Required work — Retype exactly the lines from the one that contains "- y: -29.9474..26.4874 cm" through the end of the listing, both included, but not the pictures.
____________________
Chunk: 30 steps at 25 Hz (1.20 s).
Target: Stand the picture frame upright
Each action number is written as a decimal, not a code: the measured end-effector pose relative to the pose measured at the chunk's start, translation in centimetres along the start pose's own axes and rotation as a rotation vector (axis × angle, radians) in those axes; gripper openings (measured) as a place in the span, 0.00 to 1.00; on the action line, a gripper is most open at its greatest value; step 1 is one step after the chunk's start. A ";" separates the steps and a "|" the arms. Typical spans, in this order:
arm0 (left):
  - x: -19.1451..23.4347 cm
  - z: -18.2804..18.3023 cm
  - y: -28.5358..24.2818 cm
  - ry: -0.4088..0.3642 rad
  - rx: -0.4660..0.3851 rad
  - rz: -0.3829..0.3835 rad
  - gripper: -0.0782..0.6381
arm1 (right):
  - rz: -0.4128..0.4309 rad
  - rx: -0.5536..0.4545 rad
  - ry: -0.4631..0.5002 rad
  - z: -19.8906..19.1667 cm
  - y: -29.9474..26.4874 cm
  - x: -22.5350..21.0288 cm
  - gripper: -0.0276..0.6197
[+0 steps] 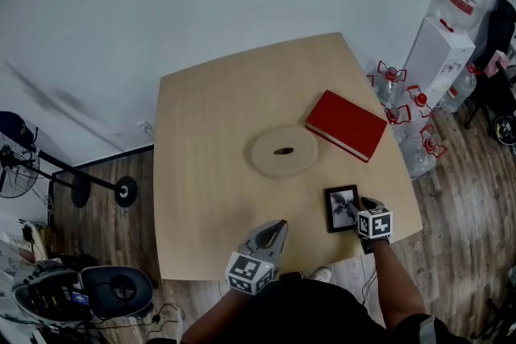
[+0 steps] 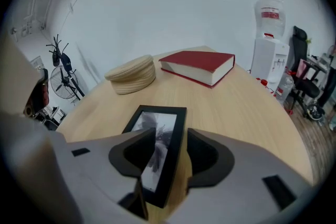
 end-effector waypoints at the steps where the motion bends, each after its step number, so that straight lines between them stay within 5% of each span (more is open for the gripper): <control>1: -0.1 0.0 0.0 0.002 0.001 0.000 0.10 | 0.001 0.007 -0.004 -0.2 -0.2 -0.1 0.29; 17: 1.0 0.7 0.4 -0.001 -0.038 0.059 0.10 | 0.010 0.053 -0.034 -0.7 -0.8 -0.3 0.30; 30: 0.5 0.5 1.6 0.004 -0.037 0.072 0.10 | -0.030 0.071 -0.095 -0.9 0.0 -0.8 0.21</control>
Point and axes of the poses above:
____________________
Solution to the exercise —
  - y: -29.9474..26.4874 cm
  - x: -22.5350..21.0288 cm
  - gripper: -0.0276..0.6197
[+0 steps] 
[+0 steps] 
 end-effector waypoints at the steps where the motion bends, each after its step number, so that straight lines between them stay within 5% of each span (more is open for the gripper): <control>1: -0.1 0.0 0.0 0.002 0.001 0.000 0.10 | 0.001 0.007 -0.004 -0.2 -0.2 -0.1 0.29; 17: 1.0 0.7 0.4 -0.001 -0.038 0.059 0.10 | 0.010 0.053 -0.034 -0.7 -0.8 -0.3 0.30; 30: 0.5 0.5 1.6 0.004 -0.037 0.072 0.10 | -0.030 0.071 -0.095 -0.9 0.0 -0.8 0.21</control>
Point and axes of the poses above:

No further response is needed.